Seria z czarnym kotem to zupełnie oddzielne opowieści: Nadziei, Bezdomnej i Nie oddam dzieci nie trzeba czytać po kolei.
Książki kucharskie:
Przepis na szczęście zawiera przepisy kulinarne i opowiadania, które są kontynuacją Nadziei, Powrotu do Poziomki, Wiśniowego Dworku i Sklepiku z Niespodzianką. Warto poznać te książki, nim sięgnie się po Przepis.
Kawiarenka pod Różą zawiera przepisy na słodkości i opowiadania, które pojawią się w „Amelii”
Ferrin to Ferrin, ma pięć tomów i należy, trzeba, warto, nie można nie!, czytać je od pierwszego do ostatniego: Gra o Ferrin, Powrót do Ferrinu, Serce Ferrinu, Wojna o Ferrin i oczekiwana na dniach Pani Ferrinu. Taka jest całość i kolejność.
Seria z tulipanem to dwie zupełnie różne opowieści (choć obie mają w opisie „erotyk”) Mistrz to thriller erotyczny, a Czarny książę to kryminał, też erotyczny. Można je czytać osobno i nie po kolei. „Zemsta” jest drugim tomem „Mistrza”.
Na pewno po kolei trzeba czytać serię z kokardką. Zupełnie bez sensu jest zaczynać opowieść o dziewczynach z Pogodnej od drugiego czy trzeciego tomu. Tak więc jeśli Sklepik z Niespodzianką to Bogusia, Adela a na końcu Lidka.
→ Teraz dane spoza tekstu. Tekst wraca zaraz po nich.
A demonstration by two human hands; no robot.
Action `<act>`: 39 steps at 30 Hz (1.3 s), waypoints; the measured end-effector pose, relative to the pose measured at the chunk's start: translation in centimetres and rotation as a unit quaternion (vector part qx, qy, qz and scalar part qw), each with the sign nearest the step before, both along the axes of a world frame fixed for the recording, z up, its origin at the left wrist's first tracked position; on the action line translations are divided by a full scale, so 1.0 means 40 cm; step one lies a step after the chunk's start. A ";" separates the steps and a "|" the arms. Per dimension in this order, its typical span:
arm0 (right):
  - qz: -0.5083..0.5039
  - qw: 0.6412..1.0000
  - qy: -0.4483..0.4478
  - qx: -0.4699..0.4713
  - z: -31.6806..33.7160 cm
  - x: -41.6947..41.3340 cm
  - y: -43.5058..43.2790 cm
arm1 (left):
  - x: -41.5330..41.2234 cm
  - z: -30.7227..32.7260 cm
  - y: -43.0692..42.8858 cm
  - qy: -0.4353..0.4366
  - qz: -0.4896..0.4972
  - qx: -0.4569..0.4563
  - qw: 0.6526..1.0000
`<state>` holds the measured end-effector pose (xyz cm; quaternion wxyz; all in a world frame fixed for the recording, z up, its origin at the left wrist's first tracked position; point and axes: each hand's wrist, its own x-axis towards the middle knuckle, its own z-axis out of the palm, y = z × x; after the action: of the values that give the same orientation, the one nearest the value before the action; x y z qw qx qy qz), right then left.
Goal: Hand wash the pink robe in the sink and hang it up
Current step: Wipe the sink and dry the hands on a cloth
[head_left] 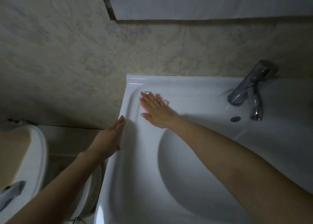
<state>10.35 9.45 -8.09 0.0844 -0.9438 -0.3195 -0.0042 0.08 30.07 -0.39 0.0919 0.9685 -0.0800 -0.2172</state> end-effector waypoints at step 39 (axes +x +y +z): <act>0.154 0.970 0.159 0.099 -0.002 -0.603 0.045 | 0.030 0.064 -0.050 0.022 0.020 0.061 0.998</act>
<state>-13.78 11.25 -8.15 0.2267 -0.8589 -0.4413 0.1269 1.27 28.07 2.18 0.0386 0.9686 -0.0451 -0.2414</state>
Okej?
No i trylogia kwiatowa, którą też (błagam, zaklinam i proszę) trzeba czytać zaczynając od Ogrodu Kamili przez Zacisze Gosi, na Przystani Julii kończąc.
Dwie książki, nie należące na razie do żadnej serii to:
Amelia
i Sekretnik (poradnik jak spełniać marzenia).